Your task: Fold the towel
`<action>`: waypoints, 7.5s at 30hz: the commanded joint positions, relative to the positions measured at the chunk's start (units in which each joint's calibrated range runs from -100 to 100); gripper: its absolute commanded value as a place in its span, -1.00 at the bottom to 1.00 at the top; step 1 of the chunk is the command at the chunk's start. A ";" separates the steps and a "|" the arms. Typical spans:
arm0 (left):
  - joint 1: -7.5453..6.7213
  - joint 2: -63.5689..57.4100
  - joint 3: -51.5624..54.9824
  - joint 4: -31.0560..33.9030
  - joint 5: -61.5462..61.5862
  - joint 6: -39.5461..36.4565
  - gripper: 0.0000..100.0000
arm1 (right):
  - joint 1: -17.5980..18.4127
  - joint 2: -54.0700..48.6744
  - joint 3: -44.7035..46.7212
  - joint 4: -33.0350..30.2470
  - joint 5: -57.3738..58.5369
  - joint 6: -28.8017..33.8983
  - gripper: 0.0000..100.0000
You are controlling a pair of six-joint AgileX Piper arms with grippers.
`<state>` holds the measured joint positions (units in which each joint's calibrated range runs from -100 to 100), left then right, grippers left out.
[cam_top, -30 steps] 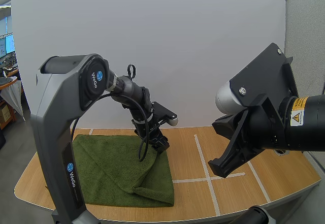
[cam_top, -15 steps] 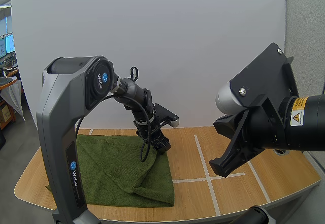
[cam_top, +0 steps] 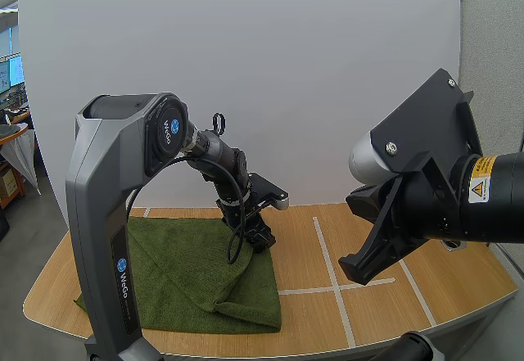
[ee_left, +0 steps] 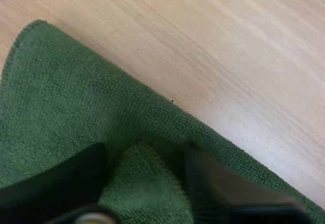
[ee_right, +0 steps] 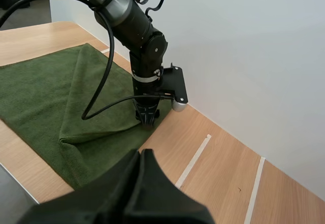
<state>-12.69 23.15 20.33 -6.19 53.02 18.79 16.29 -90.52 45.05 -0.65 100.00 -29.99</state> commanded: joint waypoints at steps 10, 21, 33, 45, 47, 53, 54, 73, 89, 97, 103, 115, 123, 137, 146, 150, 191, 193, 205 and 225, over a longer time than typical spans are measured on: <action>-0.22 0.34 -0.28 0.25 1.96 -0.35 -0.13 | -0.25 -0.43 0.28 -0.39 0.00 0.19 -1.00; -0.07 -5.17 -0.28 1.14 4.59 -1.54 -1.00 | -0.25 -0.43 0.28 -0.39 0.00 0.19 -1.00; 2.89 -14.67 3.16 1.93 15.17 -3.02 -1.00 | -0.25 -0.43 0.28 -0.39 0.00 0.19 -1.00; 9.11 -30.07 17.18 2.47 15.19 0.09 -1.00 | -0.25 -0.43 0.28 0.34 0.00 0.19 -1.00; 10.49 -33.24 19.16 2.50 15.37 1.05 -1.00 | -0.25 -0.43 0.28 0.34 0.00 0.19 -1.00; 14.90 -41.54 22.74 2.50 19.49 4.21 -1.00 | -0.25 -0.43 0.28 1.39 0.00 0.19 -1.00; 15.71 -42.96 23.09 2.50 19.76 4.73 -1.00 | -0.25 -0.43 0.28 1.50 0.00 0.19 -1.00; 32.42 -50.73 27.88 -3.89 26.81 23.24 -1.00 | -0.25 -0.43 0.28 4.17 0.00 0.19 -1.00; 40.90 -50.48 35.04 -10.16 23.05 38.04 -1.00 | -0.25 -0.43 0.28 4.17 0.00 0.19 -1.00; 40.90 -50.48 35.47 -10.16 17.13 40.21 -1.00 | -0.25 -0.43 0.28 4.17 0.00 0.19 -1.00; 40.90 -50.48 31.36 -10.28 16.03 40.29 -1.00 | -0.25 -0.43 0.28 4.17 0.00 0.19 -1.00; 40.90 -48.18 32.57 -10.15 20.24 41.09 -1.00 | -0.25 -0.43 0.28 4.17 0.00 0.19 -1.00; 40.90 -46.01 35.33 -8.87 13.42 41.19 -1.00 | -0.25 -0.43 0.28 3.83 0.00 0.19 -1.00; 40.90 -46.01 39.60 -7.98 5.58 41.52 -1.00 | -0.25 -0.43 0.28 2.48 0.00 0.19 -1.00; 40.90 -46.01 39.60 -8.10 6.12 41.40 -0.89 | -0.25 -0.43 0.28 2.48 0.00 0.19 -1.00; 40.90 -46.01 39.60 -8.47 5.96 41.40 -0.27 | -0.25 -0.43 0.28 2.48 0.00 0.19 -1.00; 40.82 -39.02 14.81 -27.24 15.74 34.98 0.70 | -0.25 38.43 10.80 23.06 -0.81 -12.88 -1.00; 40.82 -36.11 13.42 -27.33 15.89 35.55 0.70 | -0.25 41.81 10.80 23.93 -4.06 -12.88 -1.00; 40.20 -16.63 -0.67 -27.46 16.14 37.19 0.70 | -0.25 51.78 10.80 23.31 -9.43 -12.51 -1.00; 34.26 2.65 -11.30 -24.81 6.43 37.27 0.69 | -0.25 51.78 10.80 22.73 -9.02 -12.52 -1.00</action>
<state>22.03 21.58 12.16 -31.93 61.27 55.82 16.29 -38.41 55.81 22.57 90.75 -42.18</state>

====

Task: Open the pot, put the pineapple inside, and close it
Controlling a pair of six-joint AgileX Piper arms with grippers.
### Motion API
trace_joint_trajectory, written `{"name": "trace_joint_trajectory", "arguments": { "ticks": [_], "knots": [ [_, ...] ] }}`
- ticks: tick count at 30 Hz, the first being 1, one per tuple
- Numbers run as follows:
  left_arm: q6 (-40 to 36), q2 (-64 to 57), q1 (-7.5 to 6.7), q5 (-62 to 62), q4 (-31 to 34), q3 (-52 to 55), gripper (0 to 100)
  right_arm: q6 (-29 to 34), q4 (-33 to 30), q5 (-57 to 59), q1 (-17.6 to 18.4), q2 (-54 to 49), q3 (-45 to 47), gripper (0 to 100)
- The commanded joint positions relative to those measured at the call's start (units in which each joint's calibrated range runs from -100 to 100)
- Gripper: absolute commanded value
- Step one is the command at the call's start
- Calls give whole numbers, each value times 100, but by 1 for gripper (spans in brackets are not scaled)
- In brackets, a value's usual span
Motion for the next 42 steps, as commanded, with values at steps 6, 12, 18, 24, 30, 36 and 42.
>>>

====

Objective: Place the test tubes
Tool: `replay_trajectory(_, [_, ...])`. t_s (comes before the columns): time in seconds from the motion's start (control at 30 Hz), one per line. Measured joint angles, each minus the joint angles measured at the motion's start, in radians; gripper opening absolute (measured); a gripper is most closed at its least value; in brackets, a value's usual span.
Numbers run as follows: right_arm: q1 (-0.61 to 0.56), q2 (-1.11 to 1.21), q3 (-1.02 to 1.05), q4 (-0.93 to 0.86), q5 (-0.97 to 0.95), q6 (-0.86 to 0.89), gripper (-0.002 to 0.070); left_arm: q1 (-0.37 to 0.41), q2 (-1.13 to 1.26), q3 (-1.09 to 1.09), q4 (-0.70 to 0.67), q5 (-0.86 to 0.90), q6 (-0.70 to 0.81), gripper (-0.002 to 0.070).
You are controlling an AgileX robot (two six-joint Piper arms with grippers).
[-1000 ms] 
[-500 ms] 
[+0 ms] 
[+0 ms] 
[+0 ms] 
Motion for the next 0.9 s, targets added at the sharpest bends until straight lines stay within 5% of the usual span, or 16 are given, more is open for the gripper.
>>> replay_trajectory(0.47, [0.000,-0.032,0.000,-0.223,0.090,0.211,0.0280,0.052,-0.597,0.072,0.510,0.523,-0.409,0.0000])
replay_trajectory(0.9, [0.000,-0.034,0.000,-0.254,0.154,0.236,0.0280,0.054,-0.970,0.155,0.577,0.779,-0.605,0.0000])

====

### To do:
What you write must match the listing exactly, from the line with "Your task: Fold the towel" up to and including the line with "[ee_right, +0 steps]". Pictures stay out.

### Answer for the task:
Your task: Fold the towel
`<action>`: waypoints, 7.5s at 30hz: the commanded joint positions, relative to the positions measured at the chunk's start (units in which each joint's calibrated range runs from -100 to 100); gripper: its absolute commanded value as a place in its span, -1.00 at the bottom to 1.00 at the top; step 1 of the chunk is the command at the chunk's start. A ";" separates the steps and a "|" the arms. Typical spans:
arm0 (left):
  - joint 1: -7.5453..6.7213
  - joint 2: -63.5689..57.4100
  - joint 3: -51.5624..54.9824
  - joint 4: -31.0560..33.9030
  - joint 5: -61.5462..61.5862
  - joint 6: -39.5461..36.4565
  - gripper: 0.0000..100.0000
arm1 (right):
  - joint 1: -17.5980..18.4127
  - joint 2: -54.0700..48.6744
  - joint 3: -44.7035..46.7212
  - joint 4: -33.0350..30.2470
  - joint 5: -57.3738..58.5369
  - joint 6: -28.8017..33.8983
  - gripper: 0.0000..100.0000
You are controlling a pair of six-joint AgileX Piper arms with grippers.
`<state>` holds the measured joint positions (units in which each joint's calibrated range runs from -100 to 100), left then right, grippers left out.
[cam_top, -30 steps] 
[cam_top, -15 steps] 
[cam_top, +0 steps] 
[ee_left, +0 steps] 
[ee_right, +0 steps] 

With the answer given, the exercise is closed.